LA_GELSS and LA_GELSD compute the minimum-norm least squares solution to one or more real or complex linear systems A*x = b using the singular value decomposition of A. Matrix A is rectangular and may be rank-deficient. The vectors b and corresponding solution vectors x are the columns of matrices denoted B and X, respectively.
The effective rank of A is determined by treating as zero those singular values which are less than RCOND times the largest singular value. In addition to X, the routines also return the right singular vectors and, optionally, the rank and singular values of A.
LA_GELSD combines the singular value decomposition with a divide and conquer technique. For large matrices it is often much faster than LA_GELSS but uses more workspace.

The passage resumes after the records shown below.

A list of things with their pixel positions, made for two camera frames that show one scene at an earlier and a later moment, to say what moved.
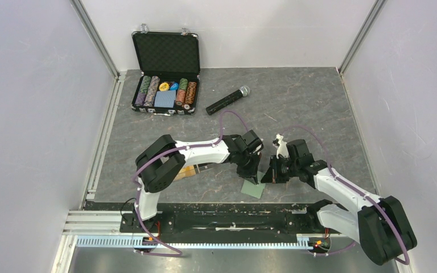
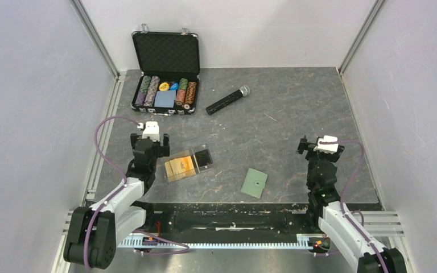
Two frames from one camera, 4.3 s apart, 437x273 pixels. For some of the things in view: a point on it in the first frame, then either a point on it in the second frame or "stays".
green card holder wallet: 255,190 stays
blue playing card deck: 165,99 stays
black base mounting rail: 187,217 stays
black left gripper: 250,174 -> 163,151
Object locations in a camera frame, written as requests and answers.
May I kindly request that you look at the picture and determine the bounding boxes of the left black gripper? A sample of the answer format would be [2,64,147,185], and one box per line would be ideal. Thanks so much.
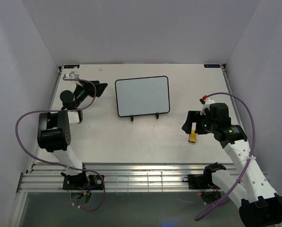
[73,79,107,108]

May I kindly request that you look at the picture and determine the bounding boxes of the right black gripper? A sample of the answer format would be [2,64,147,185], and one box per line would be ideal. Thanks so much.
[182,110,217,134]

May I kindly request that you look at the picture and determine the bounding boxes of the yellow bone-shaped eraser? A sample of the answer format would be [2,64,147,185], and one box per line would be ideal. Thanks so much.
[188,132,197,143]

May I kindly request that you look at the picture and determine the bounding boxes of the small black-framed whiteboard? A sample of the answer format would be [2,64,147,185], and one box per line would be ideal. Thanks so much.
[115,76,170,118]

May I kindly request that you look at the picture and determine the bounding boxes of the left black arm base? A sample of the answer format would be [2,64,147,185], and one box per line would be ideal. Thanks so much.
[62,175,103,191]

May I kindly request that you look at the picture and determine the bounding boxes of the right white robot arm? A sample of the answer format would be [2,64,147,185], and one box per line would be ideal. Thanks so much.
[182,103,282,227]

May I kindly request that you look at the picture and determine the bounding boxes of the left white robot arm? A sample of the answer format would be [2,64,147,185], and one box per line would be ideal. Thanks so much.
[37,80,108,189]

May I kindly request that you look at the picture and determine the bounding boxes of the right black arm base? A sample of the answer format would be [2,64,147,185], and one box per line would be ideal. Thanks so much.
[182,174,219,190]

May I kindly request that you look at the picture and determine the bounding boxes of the left blue table label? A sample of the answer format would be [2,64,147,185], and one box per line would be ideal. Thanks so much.
[63,65,80,69]

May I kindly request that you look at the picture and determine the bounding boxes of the blue table label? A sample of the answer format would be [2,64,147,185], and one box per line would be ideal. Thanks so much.
[204,64,221,68]
[63,65,80,69]

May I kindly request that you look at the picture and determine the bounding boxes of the right blue table label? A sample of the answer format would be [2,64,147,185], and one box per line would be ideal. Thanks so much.
[204,64,221,68]

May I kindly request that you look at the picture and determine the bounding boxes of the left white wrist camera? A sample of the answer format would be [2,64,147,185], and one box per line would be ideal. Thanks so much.
[62,71,81,86]

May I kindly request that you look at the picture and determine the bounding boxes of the wire whiteboard easel stand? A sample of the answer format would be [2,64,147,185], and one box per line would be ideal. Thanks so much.
[129,112,160,122]

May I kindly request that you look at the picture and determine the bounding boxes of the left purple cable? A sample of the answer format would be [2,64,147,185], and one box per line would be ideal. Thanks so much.
[15,73,106,212]

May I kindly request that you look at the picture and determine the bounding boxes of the aluminium extrusion rail frame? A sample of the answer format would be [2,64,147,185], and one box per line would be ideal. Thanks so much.
[17,163,206,193]

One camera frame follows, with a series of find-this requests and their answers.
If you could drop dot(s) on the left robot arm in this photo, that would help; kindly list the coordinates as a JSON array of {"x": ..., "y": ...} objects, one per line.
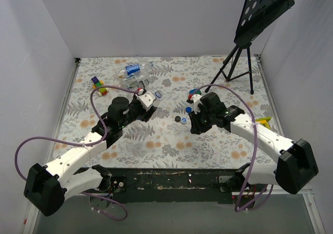
[{"x": 48, "y": 186}]

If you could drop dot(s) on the black music stand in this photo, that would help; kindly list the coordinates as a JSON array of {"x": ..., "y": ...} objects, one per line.
[{"x": 255, "y": 17}]

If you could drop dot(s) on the clear lying bottle silver label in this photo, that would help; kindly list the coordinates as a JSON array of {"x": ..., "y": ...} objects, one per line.
[{"x": 131, "y": 81}]

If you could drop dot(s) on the floral table cloth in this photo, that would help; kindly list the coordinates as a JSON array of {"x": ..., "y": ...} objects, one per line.
[{"x": 161, "y": 142}]

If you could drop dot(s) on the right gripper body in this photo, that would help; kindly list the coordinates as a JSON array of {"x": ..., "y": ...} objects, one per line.
[{"x": 195, "y": 122}]

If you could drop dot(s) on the multicolour toy brick stack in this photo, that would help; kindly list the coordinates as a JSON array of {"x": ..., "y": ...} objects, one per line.
[{"x": 99, "y": 84}]

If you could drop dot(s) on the clear lying bottle black label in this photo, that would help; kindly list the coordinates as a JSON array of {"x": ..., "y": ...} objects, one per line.
[{"x": 142, "y": 84}]

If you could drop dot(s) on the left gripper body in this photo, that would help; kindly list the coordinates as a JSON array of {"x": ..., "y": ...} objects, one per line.
[{"x": 148, "y": 113}]

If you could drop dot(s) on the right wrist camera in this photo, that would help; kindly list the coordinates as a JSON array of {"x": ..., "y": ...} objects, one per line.
[{"x": 195, "y": 99}]

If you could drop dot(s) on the blue label lying bottle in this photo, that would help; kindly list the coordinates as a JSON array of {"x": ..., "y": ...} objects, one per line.
[{"x": 134, "y": 69}]

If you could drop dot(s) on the Pepsi plastic bottle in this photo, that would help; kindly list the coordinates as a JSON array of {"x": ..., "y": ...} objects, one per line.
[{"x": 158, "y": 96}]

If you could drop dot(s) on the black base beam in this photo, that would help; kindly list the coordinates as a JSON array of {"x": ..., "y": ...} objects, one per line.
[{"x": 142, "y": 185}]

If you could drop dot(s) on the black bottle cap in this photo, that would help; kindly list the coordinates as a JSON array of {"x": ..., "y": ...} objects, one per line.
[{"x": 177, "y": 118}]

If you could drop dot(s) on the yellow green toy brick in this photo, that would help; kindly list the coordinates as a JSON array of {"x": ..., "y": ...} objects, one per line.
[{"x": 264, "y": 121}]

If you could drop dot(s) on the green blue toy bricks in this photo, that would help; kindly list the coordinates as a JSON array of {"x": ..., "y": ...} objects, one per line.
[{"x": 194, "y": 91}]

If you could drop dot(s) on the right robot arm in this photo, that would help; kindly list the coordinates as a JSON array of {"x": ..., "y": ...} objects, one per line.
[{"x": 293, "y": 165}]

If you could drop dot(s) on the white blue bottle cap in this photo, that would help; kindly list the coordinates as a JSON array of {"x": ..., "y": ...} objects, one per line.
[{"x": 184, "y": 120}]

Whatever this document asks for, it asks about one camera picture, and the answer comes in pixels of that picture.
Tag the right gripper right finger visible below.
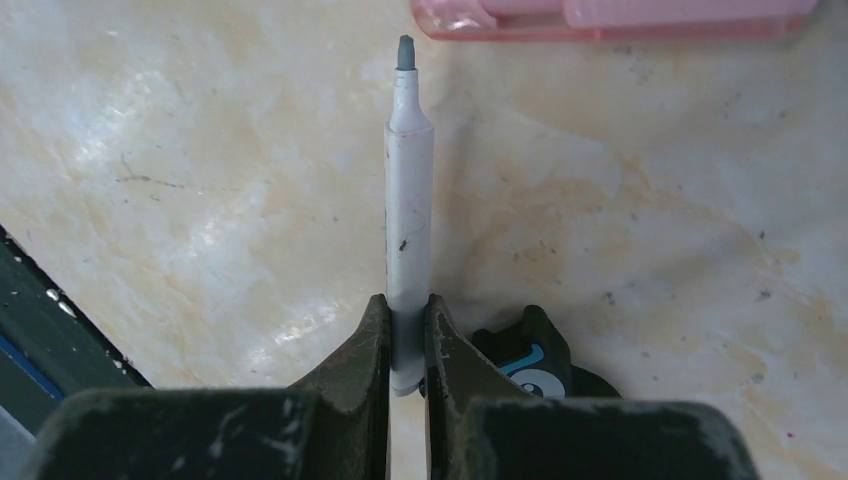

LAPACK95 interface driver routine (version 3.0) -- UNI-C, Denmark; Univ. of Tennessee, USA; NAG Ltd., UK September, 2000
Type | Intent | Optional | Attributes | Name | ||
---|---|---|---|---|---|---|
real(kind=r8), | intent(inout) | :: | a(:,:) | |||
real(kind=r8), | intent(inout) | :: | b(:,:) | |||
integer, | intent(out), | optional | :: | rank | ||
real(kind=r8), | intent(out), | optional, | target | :: | s(:) | |
real(kind=r8), | intent(in), | optional | :: | rcond | ||
integer, | intent(out), | optional | :: | info |